### [THE PROBLEM]
Using the material below, copy every line where "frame" appears.

### [AVAILABLE DATA]
Content starts

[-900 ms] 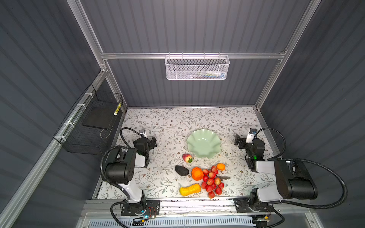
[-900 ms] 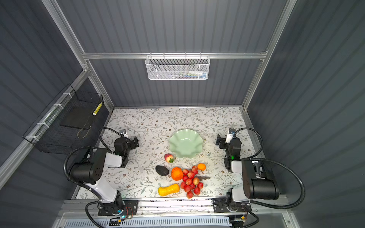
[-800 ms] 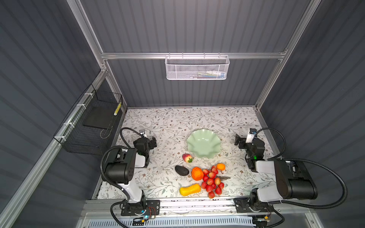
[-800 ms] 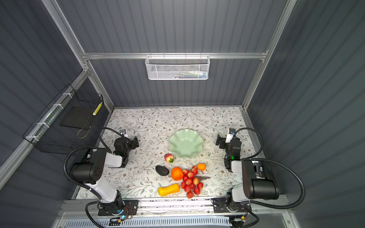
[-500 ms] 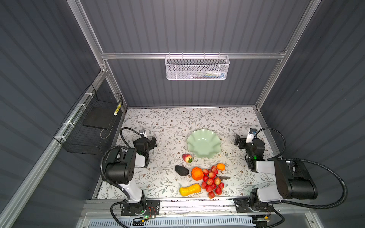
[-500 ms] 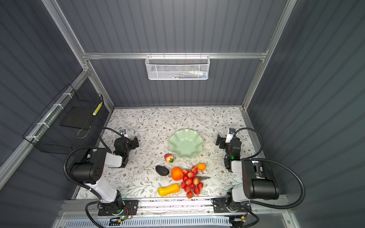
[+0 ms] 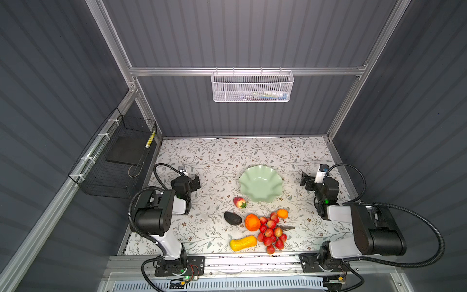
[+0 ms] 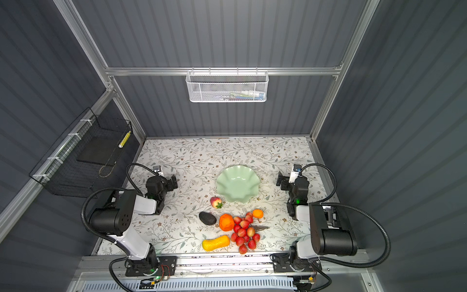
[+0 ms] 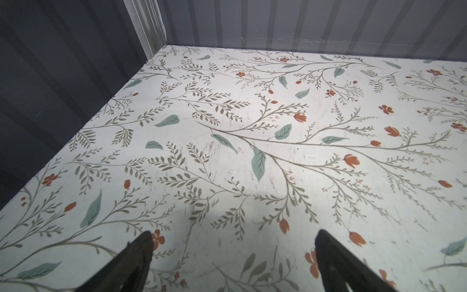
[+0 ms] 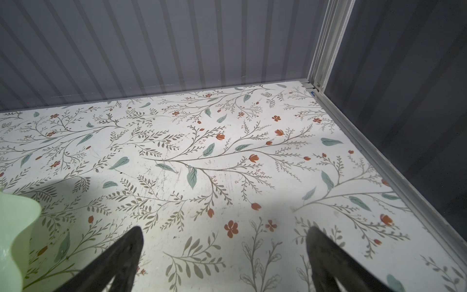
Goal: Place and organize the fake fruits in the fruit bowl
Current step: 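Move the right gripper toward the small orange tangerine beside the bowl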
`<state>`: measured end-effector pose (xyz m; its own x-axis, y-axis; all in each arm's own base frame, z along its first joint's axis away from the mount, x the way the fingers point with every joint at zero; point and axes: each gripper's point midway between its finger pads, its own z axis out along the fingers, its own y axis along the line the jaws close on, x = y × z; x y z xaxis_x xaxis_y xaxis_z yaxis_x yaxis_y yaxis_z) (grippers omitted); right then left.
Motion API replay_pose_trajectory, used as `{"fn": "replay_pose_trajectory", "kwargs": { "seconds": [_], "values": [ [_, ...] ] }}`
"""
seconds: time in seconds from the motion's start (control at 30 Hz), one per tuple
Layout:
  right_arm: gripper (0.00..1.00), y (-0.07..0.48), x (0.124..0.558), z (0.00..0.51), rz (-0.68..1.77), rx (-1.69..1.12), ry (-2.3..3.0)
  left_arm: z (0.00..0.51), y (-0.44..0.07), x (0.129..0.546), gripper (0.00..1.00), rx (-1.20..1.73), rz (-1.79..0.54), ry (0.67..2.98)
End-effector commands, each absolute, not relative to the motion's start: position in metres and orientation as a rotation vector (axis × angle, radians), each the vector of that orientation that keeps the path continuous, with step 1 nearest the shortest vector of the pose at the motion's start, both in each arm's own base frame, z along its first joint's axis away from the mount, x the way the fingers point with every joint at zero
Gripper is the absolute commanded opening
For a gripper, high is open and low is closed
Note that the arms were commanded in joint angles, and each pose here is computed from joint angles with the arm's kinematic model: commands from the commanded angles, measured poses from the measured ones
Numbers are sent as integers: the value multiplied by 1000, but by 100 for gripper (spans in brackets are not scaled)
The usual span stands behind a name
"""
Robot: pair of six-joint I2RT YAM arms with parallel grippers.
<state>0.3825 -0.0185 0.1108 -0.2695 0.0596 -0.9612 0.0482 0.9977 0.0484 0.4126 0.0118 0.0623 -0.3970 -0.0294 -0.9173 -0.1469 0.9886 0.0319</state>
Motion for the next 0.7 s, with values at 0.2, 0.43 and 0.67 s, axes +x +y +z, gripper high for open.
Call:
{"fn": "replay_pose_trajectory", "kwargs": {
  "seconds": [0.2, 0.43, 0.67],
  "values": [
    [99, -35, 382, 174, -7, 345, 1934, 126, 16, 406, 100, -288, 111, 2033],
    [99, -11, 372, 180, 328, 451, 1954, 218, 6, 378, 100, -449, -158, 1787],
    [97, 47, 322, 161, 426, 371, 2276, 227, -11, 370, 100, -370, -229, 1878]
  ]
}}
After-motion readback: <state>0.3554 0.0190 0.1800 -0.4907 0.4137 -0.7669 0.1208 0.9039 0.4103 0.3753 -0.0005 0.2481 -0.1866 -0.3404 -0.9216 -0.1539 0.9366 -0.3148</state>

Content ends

### [EXERCISE SOLUTION]
`<state>`: measured end-effector pose (xyz m; its own x-axis, y-axis; all in each arm's own base frame, z along its first joint's axis away from the mount, x the way the fingers point with every joint at zero; point and axes: each gripper's point midway between its finger pads, its own z axis out along the fingers, its own y axis along the line the jaws close on, x = y × z; x y z xaxis_x xaxis_y xaxis_z yaxis_x yaxis_y yaxis_z) (grippers omitted); right then left.
End-effector commands, each absolute, not relative to the motion's start: position in metres and orientation as a rotation vector (axis × angle, radians), each the vector of that orientation that keeps the path continuous, with step 1 nearest the shortest vector of the pose at the motion's start, both in each arm's own base frame, z along its first joint's axis away from the mount, x the way the fingers point with every joint at zero

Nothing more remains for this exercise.